With the consumer in mind, why don’t other regulated industries, predominantly insurance, follow in banking’s footsteps? Let’s look at car insurance renewals for example; why are renewal quotes always higher than equivalent offerings from competitors? Or even worse, higher than a new customer to the existing company? And why do utility companies always offer to reduce the fees when a customer leaves?
With a greater focus on NPS (net promotor scores) wouldn’t insurers be one step ahead of their competition if they could provide a competitive market overview on a regular basis. When was the last time you actually recommended your insurance or utility company?
In a customer focused industry, it’s a surprise at how far behind the insurance industry is. A recent Accenture survey found that 53% of customers would not recommend an insurer to others if the company provided no means of digital interaction. All industries face the challenge of adapting to change but insurance in particular is an industry that lends itself to digitisation. A global CEO survey carried out by PwC found that 61% of insurance leaders foresee more digital disruption than in any other commercial sector. Alongside this, an international report published recently by KPMG discovered that 74% of the 280 insurance execs surveyed felt they lacked the internal core skills needed to drive digital innovation. With the increased competition from digitally-savvy newcomers, do insurance firms need to review their hires? Should they look to recruitment partners to source outside of the traditional skill sets to meet demand in a digital world?
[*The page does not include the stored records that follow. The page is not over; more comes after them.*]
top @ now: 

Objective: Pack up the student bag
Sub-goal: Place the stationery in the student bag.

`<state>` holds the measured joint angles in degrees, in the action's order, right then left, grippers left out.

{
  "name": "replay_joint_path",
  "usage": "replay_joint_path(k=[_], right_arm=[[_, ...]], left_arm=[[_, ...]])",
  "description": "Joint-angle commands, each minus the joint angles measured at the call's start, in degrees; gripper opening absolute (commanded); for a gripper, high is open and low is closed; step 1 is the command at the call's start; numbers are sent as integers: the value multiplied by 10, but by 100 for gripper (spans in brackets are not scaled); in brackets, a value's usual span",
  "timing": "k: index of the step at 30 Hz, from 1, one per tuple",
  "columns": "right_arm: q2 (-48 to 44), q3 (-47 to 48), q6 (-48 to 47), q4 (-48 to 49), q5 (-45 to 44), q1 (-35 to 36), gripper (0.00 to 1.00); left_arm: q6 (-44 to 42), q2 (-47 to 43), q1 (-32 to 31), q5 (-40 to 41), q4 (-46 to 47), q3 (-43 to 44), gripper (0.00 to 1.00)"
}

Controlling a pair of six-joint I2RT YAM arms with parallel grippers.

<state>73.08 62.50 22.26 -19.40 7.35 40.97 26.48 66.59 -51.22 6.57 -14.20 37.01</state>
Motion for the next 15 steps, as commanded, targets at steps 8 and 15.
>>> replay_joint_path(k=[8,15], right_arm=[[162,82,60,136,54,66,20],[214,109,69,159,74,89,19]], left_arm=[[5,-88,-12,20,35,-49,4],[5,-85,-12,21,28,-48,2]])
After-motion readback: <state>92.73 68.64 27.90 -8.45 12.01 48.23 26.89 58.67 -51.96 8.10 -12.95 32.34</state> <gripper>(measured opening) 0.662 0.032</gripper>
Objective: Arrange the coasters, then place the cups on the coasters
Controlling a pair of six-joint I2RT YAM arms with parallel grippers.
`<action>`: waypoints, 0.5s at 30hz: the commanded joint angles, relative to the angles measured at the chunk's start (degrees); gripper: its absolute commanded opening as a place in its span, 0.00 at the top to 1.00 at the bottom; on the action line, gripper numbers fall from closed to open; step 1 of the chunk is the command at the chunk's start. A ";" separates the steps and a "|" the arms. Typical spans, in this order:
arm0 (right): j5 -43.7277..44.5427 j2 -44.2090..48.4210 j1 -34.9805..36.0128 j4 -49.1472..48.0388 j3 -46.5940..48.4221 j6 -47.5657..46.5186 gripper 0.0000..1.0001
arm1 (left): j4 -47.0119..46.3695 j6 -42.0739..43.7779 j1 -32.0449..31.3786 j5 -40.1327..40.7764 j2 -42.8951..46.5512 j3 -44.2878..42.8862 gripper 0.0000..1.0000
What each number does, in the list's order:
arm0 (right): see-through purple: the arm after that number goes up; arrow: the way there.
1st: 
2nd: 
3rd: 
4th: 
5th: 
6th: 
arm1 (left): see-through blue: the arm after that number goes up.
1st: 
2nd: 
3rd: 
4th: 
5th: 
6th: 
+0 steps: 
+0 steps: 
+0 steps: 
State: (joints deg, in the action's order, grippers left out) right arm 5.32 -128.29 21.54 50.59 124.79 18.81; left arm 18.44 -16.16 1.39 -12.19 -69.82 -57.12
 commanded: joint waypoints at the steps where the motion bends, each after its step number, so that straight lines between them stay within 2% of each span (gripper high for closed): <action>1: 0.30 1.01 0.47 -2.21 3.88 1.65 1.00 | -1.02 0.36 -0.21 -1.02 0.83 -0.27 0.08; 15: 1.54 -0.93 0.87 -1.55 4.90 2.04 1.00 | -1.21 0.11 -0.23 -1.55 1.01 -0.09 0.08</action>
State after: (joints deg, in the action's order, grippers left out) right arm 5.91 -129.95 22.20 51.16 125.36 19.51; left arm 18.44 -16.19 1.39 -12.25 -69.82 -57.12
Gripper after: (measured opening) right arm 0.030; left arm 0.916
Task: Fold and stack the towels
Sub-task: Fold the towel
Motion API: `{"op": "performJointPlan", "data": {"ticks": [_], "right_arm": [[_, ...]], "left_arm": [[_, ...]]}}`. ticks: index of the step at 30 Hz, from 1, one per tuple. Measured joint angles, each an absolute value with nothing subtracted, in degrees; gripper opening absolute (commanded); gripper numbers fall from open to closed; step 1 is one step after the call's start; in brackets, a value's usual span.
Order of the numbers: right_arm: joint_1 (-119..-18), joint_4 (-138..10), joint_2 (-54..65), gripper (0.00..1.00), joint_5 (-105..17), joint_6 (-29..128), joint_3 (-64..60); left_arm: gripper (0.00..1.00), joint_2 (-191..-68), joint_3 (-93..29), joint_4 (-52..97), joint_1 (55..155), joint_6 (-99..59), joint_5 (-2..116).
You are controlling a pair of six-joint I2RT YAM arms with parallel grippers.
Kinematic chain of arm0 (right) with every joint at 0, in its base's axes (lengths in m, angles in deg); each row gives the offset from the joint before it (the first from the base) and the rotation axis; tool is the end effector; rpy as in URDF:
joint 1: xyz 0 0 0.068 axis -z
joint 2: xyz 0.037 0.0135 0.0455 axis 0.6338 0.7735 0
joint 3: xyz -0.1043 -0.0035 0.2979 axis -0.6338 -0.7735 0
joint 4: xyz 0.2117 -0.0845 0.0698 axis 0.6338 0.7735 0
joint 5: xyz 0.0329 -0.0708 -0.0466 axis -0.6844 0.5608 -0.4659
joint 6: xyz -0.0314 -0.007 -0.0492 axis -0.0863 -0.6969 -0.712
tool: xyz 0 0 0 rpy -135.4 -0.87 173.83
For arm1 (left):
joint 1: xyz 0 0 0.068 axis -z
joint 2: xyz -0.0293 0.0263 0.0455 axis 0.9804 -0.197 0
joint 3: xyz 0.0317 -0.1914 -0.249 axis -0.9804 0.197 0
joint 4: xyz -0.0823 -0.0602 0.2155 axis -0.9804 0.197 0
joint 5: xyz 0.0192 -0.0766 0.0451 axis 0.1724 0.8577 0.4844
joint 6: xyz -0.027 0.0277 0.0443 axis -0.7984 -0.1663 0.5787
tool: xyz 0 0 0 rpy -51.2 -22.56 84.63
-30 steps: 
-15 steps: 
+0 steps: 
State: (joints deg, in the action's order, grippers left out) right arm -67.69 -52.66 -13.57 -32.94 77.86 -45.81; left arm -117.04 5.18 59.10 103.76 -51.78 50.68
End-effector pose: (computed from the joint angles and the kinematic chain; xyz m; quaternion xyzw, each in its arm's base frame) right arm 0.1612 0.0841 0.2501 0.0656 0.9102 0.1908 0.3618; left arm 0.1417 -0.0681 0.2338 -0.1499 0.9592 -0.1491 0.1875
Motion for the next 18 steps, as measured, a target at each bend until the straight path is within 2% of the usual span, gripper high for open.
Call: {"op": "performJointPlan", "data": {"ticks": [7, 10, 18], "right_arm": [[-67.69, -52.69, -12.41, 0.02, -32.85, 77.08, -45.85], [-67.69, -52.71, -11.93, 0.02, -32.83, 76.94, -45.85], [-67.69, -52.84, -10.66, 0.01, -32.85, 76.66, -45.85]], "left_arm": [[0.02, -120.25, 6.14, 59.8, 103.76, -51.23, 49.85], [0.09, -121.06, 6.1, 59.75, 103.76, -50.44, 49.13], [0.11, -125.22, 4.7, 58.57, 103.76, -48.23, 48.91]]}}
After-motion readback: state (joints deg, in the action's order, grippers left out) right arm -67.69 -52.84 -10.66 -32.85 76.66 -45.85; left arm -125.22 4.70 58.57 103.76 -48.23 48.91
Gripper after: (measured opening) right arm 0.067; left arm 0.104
Digital disruption is also coming from companies operating outside the insurance industry. The Accenture global survey mentioned earlier, discovered that 23% of people would consider buying insurance from online services such as Amazon or Google. Surely a terrifying statistic for the traditional insurers? It’s evident that Insurance companies recognise the great threat posed by digital disruption. With the banking sector having already cottoned on, a sound digital strategy is a must for any insurance company that hopes to profit in this digital era rather than sink.